The problem:
Restate the listing below word for word; no picture is to be carried over.
Data below:
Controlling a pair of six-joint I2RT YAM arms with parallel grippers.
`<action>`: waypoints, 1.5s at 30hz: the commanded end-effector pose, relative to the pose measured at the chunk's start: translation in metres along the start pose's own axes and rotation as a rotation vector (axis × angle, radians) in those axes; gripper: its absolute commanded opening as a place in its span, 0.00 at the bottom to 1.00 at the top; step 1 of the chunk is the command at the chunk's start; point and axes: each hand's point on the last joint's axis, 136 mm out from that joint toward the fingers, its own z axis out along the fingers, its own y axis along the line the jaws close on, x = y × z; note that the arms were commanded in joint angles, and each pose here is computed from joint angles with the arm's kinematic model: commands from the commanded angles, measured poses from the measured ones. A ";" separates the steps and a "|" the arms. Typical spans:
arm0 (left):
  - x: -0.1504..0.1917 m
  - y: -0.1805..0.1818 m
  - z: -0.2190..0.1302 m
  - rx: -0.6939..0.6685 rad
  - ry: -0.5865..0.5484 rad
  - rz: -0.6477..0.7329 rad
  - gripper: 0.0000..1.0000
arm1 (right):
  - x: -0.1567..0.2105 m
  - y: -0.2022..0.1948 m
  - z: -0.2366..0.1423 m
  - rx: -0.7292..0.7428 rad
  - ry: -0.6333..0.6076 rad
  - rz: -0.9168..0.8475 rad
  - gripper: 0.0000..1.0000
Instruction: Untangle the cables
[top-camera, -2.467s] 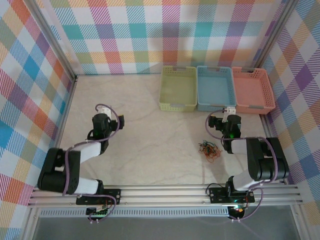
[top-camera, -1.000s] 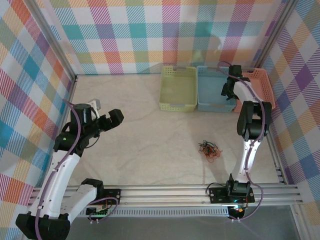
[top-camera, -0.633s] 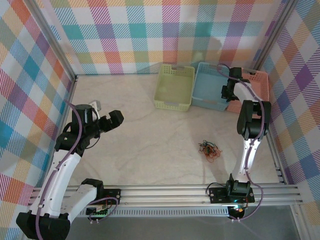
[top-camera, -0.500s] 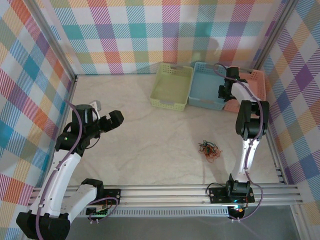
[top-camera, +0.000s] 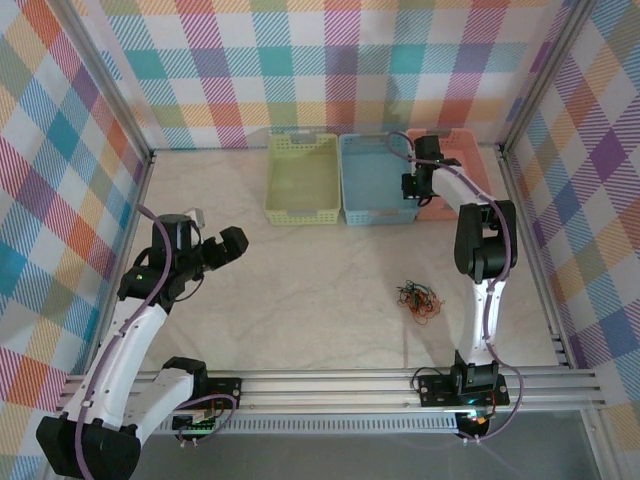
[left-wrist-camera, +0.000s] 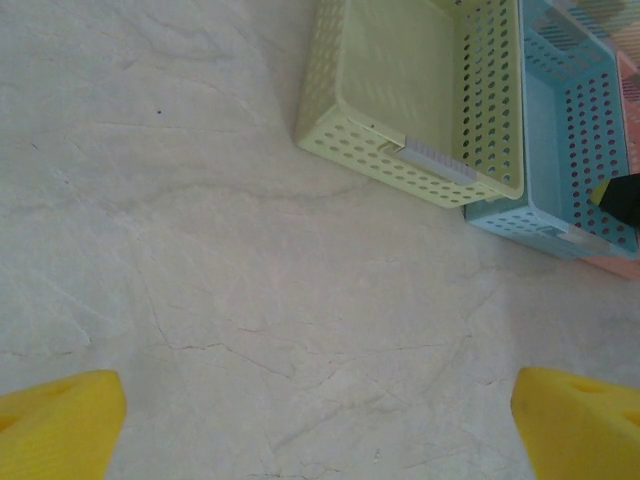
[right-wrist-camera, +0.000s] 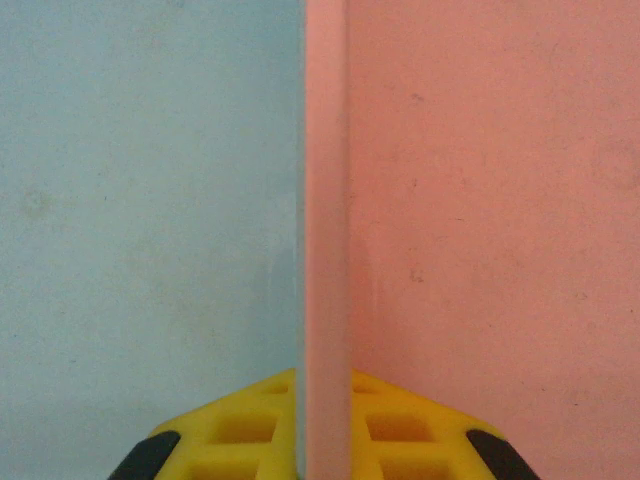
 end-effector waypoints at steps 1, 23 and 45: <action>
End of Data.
Solution to the exercise:
Controlling a pair of six-joint I2RT YAM arms with parallel grippers.
`<action>`: waypoints, 1.5s at 30hz: the commanded end-effector pose, relative to the pose measured at the chunk's start: translation in metres along the start pose's own axes and rotation as a rotation vector (axis × angle, radians) in those axes; gripper: its absolute commanded opening as a place in its span, 0.00 at the bottom to 1.00 at the top; step 1 of the chunk is the command at the chunk's start; point and axes: each hand's point on the last joint's axis, 136 mm out from that joint toward the fingers, its own z axis out along the fingers, its own y axis along the line the jaws close on, x = y × z; note that the arms were commanded in joint angles, and each pose here is computed from joint angles with the arm's kinematic model: commands from the commanded angles, measured poses from the measured ones. A ";" separates the steps and a "|" the arms. Typical spans:
arm0 (left):
  - x: -0.1504..0.1917 m
  - y: -0.1805..0.1818 m
  - z: -0.2190..0.1302 m
  - rx: -0.6939..0.6685 rad
  - ry: -0.5865..0.5484 rad
  - rz: -0.6477..0.7329 rad
  - gripper: 0.0000..1.0000
arm1 (right):
  - x: -0.1567..0.2105 m
  - y: -0.2022..0.1948 m
  - z: -0.2366..0.1423 m
  - rx: -0.7292..0.7428 rad
  - ry: -0.6333..0.6076 rad
  - rz: -0.9168..0.8475 rad
  - gripper: 0.0000..1.0000
Instruction: Untangle the cables
[top-camera, -2.467s] 
[top-camera, -1.000s] 
[top-camera, -0.633s] 
[top-camera, -0.500s] 
[top-camera, +0.000s] 
[left-wrist-camera, +0.000s] 
[right-wrist-camera, +0.000s] 
 end-effector waypoints at steps 1, 23 and 45: <action>

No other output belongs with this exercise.